> _Try it_
The listing, minus its pictures, is to be given again exactly.

> _Collected material_
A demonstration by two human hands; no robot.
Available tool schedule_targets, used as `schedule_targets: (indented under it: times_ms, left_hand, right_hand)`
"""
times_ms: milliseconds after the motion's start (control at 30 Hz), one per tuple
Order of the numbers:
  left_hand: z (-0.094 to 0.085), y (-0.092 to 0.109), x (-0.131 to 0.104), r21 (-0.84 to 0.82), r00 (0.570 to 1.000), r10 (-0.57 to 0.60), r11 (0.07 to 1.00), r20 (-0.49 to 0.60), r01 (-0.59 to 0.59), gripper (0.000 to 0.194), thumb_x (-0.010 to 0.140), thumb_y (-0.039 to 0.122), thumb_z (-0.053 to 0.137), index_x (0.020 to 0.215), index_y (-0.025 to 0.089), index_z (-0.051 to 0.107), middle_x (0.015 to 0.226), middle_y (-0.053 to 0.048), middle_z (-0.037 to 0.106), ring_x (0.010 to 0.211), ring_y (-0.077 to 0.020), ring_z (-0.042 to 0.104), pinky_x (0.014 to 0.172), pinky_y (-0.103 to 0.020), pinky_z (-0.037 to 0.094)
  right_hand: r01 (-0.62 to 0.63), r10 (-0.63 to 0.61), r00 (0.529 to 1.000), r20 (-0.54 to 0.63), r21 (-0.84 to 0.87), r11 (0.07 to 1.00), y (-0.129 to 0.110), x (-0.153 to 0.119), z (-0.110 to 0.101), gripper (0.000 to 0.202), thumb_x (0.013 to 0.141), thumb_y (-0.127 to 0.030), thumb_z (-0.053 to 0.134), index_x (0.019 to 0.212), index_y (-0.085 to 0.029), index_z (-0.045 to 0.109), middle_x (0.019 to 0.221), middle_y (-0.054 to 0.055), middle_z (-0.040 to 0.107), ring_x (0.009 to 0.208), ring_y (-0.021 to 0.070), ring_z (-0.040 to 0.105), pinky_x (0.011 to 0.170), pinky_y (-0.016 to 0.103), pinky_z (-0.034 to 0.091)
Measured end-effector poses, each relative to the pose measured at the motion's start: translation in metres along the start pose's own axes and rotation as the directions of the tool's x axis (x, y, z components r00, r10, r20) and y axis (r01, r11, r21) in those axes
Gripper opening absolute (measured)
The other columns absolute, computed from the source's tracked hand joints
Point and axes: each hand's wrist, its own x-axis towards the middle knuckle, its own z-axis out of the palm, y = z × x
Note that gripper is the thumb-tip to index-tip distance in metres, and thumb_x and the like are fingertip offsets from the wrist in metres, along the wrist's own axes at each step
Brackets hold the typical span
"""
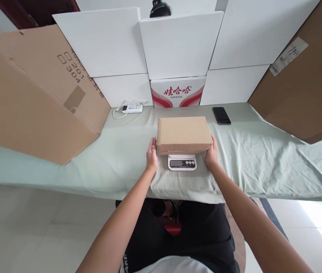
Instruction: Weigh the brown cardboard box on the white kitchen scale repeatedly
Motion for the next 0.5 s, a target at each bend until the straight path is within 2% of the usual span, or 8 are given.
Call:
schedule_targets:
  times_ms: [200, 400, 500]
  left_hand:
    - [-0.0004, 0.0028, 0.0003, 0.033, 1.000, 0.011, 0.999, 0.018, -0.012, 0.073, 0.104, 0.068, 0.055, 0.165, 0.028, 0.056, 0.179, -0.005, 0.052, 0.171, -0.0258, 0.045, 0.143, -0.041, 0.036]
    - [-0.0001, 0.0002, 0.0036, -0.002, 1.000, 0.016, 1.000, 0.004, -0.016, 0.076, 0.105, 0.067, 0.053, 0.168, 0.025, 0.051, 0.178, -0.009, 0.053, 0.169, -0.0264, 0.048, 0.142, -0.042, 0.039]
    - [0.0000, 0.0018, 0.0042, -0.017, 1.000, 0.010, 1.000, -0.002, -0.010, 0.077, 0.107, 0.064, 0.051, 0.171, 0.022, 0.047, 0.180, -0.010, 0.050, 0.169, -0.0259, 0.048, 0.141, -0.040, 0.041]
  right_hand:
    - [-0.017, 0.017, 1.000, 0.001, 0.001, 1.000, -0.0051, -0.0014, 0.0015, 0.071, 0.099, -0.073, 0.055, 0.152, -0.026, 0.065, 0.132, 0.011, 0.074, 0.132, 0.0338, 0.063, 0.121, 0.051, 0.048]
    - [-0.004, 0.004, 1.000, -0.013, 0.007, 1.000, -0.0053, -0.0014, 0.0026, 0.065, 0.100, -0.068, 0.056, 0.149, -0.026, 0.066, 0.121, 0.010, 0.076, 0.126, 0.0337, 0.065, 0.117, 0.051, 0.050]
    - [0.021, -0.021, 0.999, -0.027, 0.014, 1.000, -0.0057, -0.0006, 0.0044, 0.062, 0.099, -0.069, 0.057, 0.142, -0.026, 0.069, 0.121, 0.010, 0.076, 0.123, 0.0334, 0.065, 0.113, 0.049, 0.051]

> _Problem solution_
A demonstration by two human hands; no robot.
Available tool schedule_targets, used as `schedule_targets: (indented under it: times_ms, left_hand, right_hand)`
"""
times_ms: milliseconds after the motion's start (control at 30 Hz), one per tuple
Order of the numbers:
  left_hand: z (-0.094 to 0.085), y (-0.092 to 0.109), x (-0.131 to 0.104), r21 (-0.84 to 0.82), r00 (0.570 to 1.000), r10 (-0.57 to 0.60), r11 (0.07 to 1.00), r20 (-0.49 to 0.60), r01 (-0.59 to 0.59), gripper (0.000 to 0.194), thumb_x (-0.010 to 0.140), thumb_y (-0.039 to 0.122), thumb_z (-0.053 to 0.137), index_x (0.020 to 0.215), index_y (-0.025 to 0.089), index_z (-0.051 to 0.107), middle_x (0.015 to 0.226), middle_y (-0.053 to 0.048), middle_z (-0.037 to 0.106), ring_x (0.010 to 0.211), ring_y (-0.077 to 0.020), ring_z (-0.042 to 0.104), pinky_x (0.014 to 0.172), pinky_y (-0.103 to 0.020), pinky_z (-0.037 to 0.094)
  right_hand: r01 (-0.62 to 0.63), r10 (-0.63 to 0.61), r00 (0.529 to 1.000), r20 (-0.54 to 0.63), r21 (-0.84 to 0.87), r11 (0.07 to 1.00), y (-0.129 to 0.110), x (-0.153 to 0.119), z (-0.110 to 0.101), gripper (0.000 to 0.202), thumb_x (0.013 to 0.141), thumb_y (-0.127 to 0.030), thumb_z (-0.053 to 0.134), index_x (0.019 to 0.212), index_y (-0.085 to 0.029), index_z (-0.045 to 0.109), middle_x (0.019 to 0.221), middle_y (-0.054 to 0.055), middle_z (-0.040 to 0.107), ring_x (0.009 to 0.208), ring_y (-0.021 to 0.070), ring_z (-0.040 to 0.105), pinky_x (0.011 to 0.170), pinky_y (-0.016 to 0.103), pinky_z (-0.034 to 0.091)
Measured end-effector poses, each relative to the pose measured at the motion's start: translation in metres along the start pose's own axes and rotation as the directions of the tool's x axis (x, y, z components r00, r10, r20) and y axis (r01, r11, r21) in those axes
Gripper opening absolute (measured)
The other columns absolute, computed from the source's tracked hand joints
Point and axes: each hand's wrist, its own x-axis towards the middle knuckle, its own z-axis out of the palm, y = z × x
Note that gripper is the thumb-tip to index-tip distance in metres, and thumb_x and the like are fingertip offsets from the wrist in metres, along the wrist's own axes at each step
Brackets hold the typical span
"""
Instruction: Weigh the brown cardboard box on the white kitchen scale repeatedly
Motion for the next 0.5 s, a target at each bend until the straight path is within 2% of the usual span, or 8 are given.
Call:
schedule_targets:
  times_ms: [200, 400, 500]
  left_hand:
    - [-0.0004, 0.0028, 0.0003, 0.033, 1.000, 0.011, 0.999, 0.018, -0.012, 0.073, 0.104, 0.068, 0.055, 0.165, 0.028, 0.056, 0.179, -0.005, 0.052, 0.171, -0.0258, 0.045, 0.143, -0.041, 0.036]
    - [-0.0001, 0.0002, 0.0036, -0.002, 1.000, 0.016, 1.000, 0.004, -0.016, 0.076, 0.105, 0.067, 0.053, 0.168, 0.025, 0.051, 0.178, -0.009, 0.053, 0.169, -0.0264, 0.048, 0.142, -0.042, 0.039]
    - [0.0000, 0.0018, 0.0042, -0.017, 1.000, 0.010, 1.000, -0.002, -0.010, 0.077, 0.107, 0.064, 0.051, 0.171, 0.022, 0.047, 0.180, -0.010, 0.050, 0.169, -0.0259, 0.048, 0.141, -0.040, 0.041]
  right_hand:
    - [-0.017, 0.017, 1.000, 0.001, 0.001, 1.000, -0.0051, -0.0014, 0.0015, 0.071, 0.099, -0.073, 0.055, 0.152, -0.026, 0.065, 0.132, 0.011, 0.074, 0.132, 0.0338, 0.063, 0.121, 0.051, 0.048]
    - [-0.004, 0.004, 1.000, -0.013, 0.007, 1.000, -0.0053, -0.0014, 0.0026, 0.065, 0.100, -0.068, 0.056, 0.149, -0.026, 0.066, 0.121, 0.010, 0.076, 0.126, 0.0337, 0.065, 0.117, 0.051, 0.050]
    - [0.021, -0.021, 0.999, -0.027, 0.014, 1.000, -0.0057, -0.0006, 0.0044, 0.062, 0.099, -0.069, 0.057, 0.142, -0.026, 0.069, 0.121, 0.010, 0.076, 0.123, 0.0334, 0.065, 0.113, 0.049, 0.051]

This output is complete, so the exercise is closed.